Unfortunately, empirical studies indicate that most authors do 
not evaluate and report the reliability coefficients for their own 
data (cf. Meier & Davis, 1990; Snyder & Thompson, 1998; Thompson & 
Snyder, 1998; Vacha-Haase, Ness, Nilsson & Reetz, 1999; Willson, 
1980) . Nor do authors who only merely cite reliability coefficients 
from previous studies even explicitly compare (a) their own sample 
compositions and (b) their own sample score variabilities with 
those in the previous studies, to thus establish that the previous 
coefficients might be generalized (Vacha-Haase & Kogan, in press) ! 

These dismal patterns of practice may occur because many 
researchers may not really understand what score reliability is 
(Thompson & Vacha-Haase, 2000) . Certainly such misperceptions ought 
be expected, given the short shrift afforded measurement training 
in doctoral programs through the United States (Aiken, West, 
Sechrest, Reno with Roediger, Scarr, Kazdin, & Sherman, 1990) . 

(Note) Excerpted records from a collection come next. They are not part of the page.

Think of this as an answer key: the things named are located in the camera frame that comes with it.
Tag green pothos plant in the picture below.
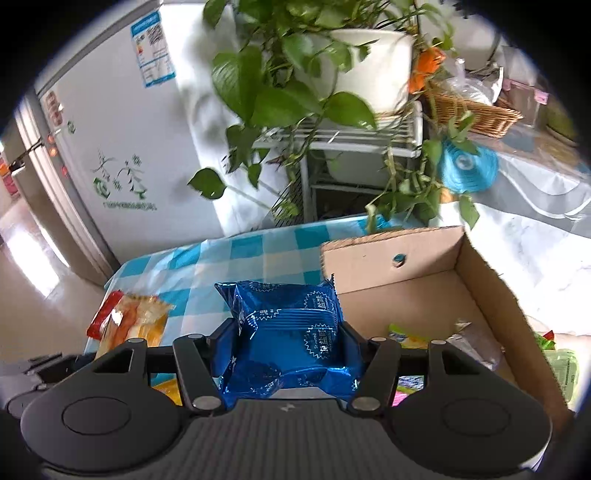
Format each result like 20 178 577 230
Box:
187 0 484 232

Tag brown cardboard box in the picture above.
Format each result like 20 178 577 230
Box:
320 225 574 416

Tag wicker basket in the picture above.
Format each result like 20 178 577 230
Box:
425 88 525 138

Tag clear container with pink lid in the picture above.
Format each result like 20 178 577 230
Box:
503 78 551 128

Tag white metal rack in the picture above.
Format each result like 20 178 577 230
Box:
252 99 426 223

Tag blue snack packet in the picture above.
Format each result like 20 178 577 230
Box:
213 279 366 402

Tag grey white printed table cover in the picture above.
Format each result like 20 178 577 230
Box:
438 134 591 334

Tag green bowl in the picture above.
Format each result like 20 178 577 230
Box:
545 104 581 145

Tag clear plastic bags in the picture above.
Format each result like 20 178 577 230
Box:
445 60 505 108

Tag clear snack packet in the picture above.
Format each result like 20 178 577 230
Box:
445 320 505 371

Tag white plant pot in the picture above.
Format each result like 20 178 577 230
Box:
318 28 416 117

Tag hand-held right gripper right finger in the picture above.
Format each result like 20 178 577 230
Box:
339 323 482 414

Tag orange yellow snack packet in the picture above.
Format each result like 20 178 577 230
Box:
87 290 177 357

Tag blue checkered tablecloth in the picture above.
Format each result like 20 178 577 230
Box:
104 215 408 408

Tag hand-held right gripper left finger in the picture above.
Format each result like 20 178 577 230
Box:
91 318 241 412

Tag white refrigerator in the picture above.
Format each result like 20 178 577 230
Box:
14 0 242 288

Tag yellow green snack packet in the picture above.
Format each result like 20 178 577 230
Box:
388 323 433 350

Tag multicolour snack packet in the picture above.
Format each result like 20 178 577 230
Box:
394 375 426 408

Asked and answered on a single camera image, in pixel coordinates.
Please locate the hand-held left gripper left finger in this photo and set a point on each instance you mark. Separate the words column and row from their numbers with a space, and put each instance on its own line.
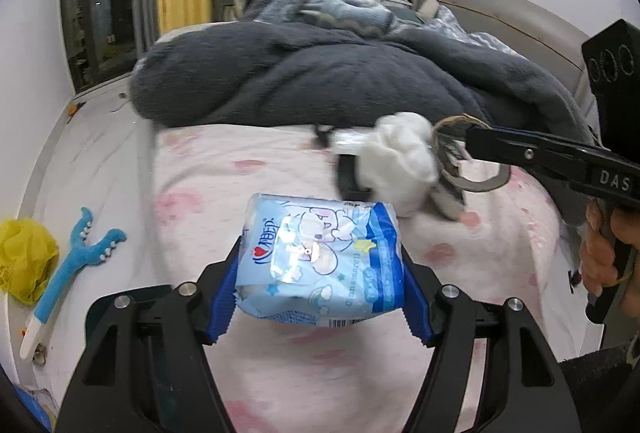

Web Instruction on Score Reliability-related Concepts 

Reliability is not a property of a test per se , and rather 
inures to a particular set of scores (Thompson & Vacha-Haase, 
2000) . Reliability is driven by score variability, and the 
generalizability of score reliability is driven by the 
comparability of the composition of samples with the sample 
composition used in a referenced prior reliability (e.g., 
normative) study (Crocker & Algina, 1986, p. 144) . 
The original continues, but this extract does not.